In our previous articles, How Mutual Fund SIPs have created wealth over the last 15 years: Large Cap and Diversified Equity and Mutual Fund SIPs have created wealth over the last 10 years: Small and Midcap funds, we had discussed how Systematic Investment Plans (SIPs) in good large cap, diversified equity and small & midcap funds have created wealth for the investors. In this article, we will discuss how Equity Linked Savings Schemes have created wealth for the investors in the last 12 years. Equity Linked Savings Schemes (ELSS) offer twin benefits of wealth creation and tax savings under Section 80C of the Income Tax Act. Investment in ELSS of up to Rs 1 lakh each year is eligible for deduction from your taxable income when assessing your income tax obligation for the year. From a fund portfolio perspective, an ELSS is essentially a diversified equity scheme with a lock in period of three years from the date of the investment. Each SIP investment in an ELSS will be locked in for 3 years from their respective investment dates. Therefore, if you started a monthly SIP of Rs 5000 in an ELSS from May 2014, your first SIP of Rs 5000 made in May 2014 will be locked in till May 2017. Your second SIP of Rs 5000 made in June 2014, will be locked in till June 2017. You should note this when you redeem your units in ELSS SIPs and plan accordingly. The lock in period is somewhat of an advantage for ELSS fund managers, because they are free from redemption pressures in the first three years and therefore can focus on managing a portfolio that gives good returns in the long term. There are both growth and dividend options for ELSS. For tax purposes, dividends and capital gains from ELSS are tax free. Compared to other tax saving instruments under Section 80C like PPF, NSC and life insurance premiums, ELSS has a much lower lock-in period and has the potential of offering superior returns over the long term. However ELSS is subject to market risks, like other mutual funds.

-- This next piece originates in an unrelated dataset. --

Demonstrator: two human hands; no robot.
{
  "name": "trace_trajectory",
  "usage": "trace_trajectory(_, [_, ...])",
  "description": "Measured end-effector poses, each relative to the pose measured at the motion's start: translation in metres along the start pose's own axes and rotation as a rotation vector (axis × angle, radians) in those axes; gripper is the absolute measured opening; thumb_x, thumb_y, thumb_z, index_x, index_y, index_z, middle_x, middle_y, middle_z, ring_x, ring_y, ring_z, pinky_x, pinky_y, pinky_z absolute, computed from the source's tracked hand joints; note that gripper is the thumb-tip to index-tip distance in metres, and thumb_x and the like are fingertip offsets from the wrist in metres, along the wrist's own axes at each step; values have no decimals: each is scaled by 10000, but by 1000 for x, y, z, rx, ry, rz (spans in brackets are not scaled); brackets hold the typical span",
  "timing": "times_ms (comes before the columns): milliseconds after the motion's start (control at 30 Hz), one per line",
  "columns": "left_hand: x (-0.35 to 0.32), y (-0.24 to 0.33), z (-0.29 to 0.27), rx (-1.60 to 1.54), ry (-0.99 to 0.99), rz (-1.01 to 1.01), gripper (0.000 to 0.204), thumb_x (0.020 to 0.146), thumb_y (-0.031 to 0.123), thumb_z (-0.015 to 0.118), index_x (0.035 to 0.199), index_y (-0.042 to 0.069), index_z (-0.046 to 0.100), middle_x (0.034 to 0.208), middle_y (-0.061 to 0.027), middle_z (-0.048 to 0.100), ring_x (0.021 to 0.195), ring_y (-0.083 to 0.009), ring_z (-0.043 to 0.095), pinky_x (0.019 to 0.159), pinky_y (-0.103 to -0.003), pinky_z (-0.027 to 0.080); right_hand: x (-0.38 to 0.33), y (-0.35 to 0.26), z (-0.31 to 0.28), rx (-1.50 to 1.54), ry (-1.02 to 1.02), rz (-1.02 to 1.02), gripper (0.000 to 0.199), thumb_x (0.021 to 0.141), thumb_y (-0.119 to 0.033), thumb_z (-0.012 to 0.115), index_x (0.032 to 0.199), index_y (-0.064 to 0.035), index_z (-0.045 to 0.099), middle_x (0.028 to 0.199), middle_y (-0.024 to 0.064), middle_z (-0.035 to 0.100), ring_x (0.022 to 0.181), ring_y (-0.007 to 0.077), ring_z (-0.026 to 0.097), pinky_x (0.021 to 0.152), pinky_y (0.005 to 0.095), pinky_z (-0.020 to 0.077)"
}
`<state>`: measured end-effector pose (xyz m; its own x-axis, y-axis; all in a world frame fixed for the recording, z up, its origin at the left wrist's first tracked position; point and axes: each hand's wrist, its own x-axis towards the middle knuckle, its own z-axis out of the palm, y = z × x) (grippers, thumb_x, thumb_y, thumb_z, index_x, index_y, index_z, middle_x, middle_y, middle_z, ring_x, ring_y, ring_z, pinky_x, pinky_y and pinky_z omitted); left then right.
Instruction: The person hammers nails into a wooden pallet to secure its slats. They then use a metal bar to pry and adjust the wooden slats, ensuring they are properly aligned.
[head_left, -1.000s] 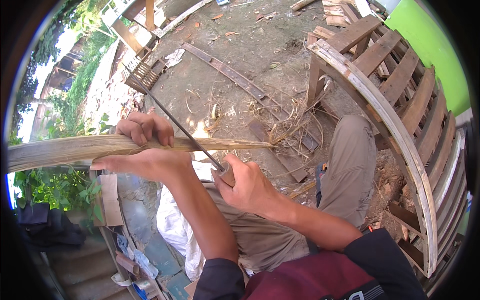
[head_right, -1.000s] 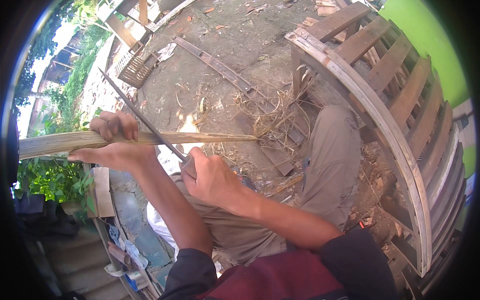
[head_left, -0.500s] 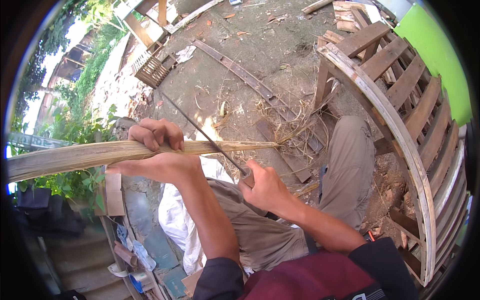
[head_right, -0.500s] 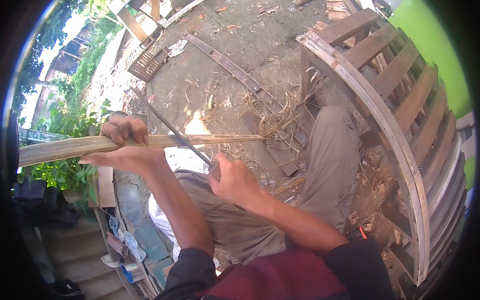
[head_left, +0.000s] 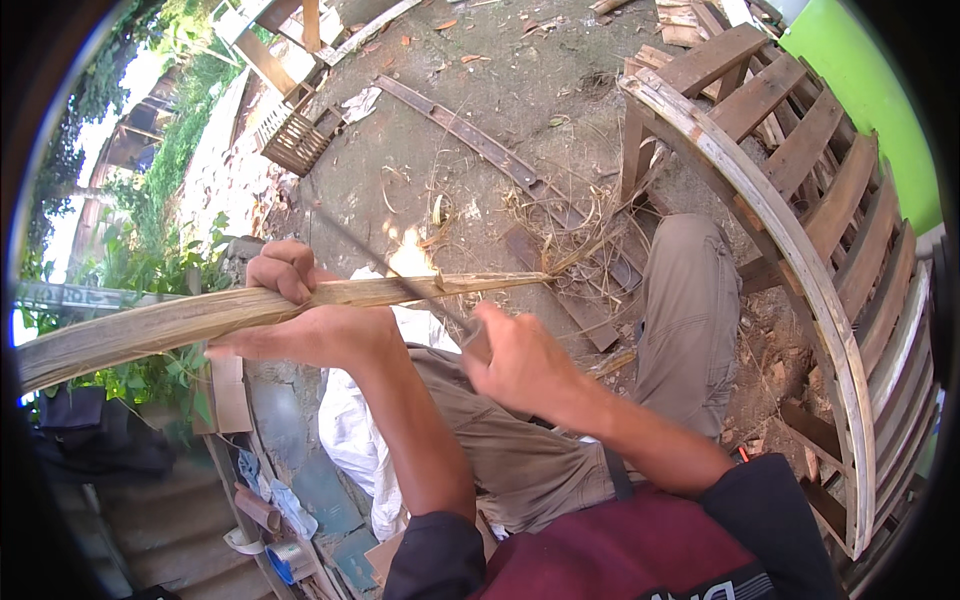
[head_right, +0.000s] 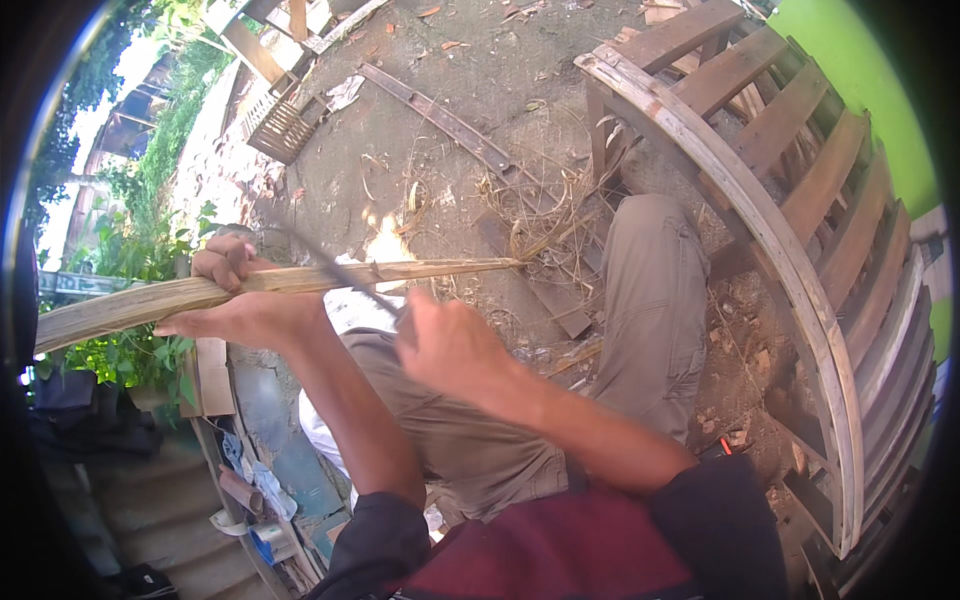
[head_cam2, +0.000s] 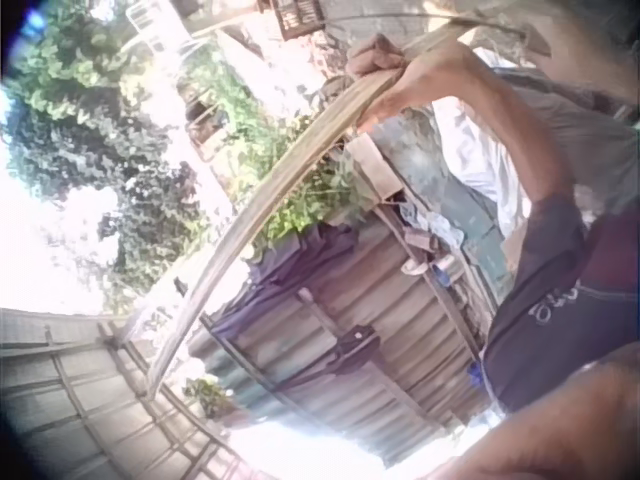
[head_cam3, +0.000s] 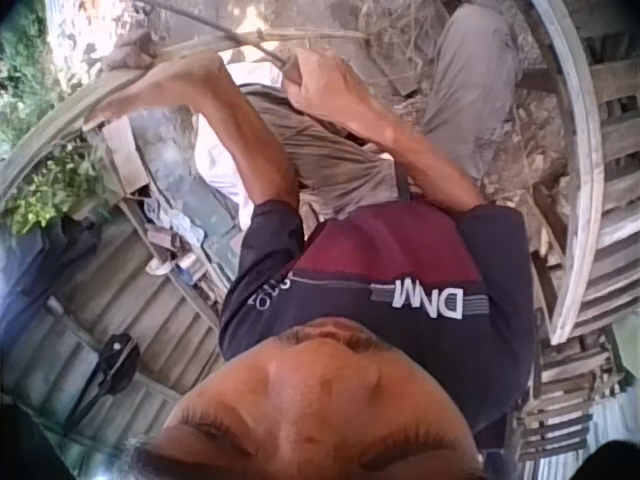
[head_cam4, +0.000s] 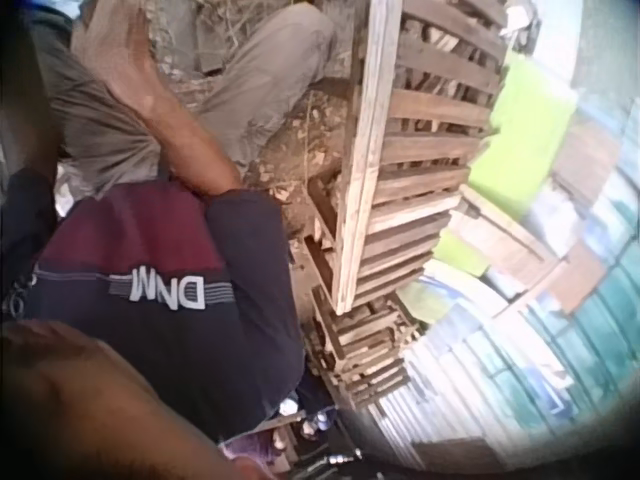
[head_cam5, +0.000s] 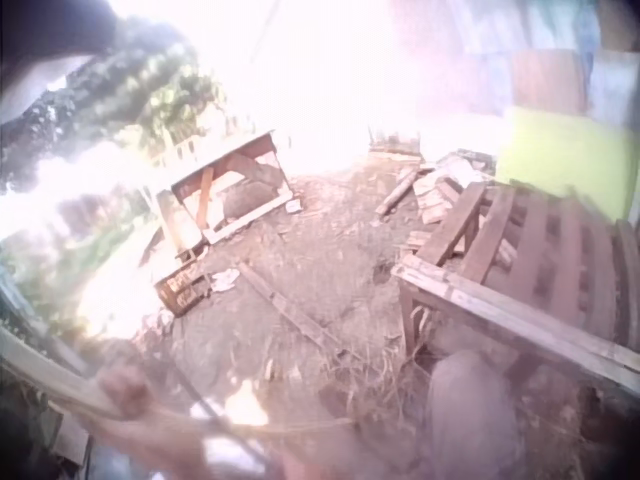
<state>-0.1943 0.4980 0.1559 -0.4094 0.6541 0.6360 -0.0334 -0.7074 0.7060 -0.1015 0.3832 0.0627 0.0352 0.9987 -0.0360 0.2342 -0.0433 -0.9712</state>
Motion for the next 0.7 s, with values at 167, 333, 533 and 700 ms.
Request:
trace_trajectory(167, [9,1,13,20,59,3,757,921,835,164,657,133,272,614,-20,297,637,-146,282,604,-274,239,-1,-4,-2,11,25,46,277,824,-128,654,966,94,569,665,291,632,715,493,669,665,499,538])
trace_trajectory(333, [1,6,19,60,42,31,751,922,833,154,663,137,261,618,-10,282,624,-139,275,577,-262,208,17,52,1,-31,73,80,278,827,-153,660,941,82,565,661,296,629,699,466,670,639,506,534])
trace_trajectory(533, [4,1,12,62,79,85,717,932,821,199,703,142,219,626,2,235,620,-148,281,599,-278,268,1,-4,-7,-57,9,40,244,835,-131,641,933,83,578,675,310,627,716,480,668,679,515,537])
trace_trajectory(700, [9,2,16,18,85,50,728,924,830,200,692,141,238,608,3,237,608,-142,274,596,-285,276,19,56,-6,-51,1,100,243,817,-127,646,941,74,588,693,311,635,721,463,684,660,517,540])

In this article, we will discuss how SIPs in tax saving funds or ELSS, have created wealth for their investors. For our discussion, we have selected 5 tax saving (or ELSS) funds that have given good returns in the last 12 years. This is, by no means, a comprehensive list of all the ELSS funds that gave good returns in the last 12 years. We should also note here, some of these funds, based on their last 1 to 3 year performance, may not be the top performing ELSS. To review the top performing ELSS based on CRISIL's December 2013 ranking, please visit our article,Tax Planning: Review of Top 6 Mutual Fund ELSS Schemes. This article aims to illustrate of how long term investments in SIPs, have created wealth for investors in ELSS funds, by leveraging the power of compounding. Each of the funds in our selection has created wealth for investors by giving compounded annual SIP returns of nearly 20% over the last 12 years. Since SIP investments are made over a period of time, the method of calculating SIP returns is different from that of Lump Sum investments. SIP returns are calculated by a methodology called XIRR, which is a variant of Internal Rate of Return (IRR). XIRR is similar to IRR, except XIRR can calculate returns on investments that are not necessarily strictly periodic.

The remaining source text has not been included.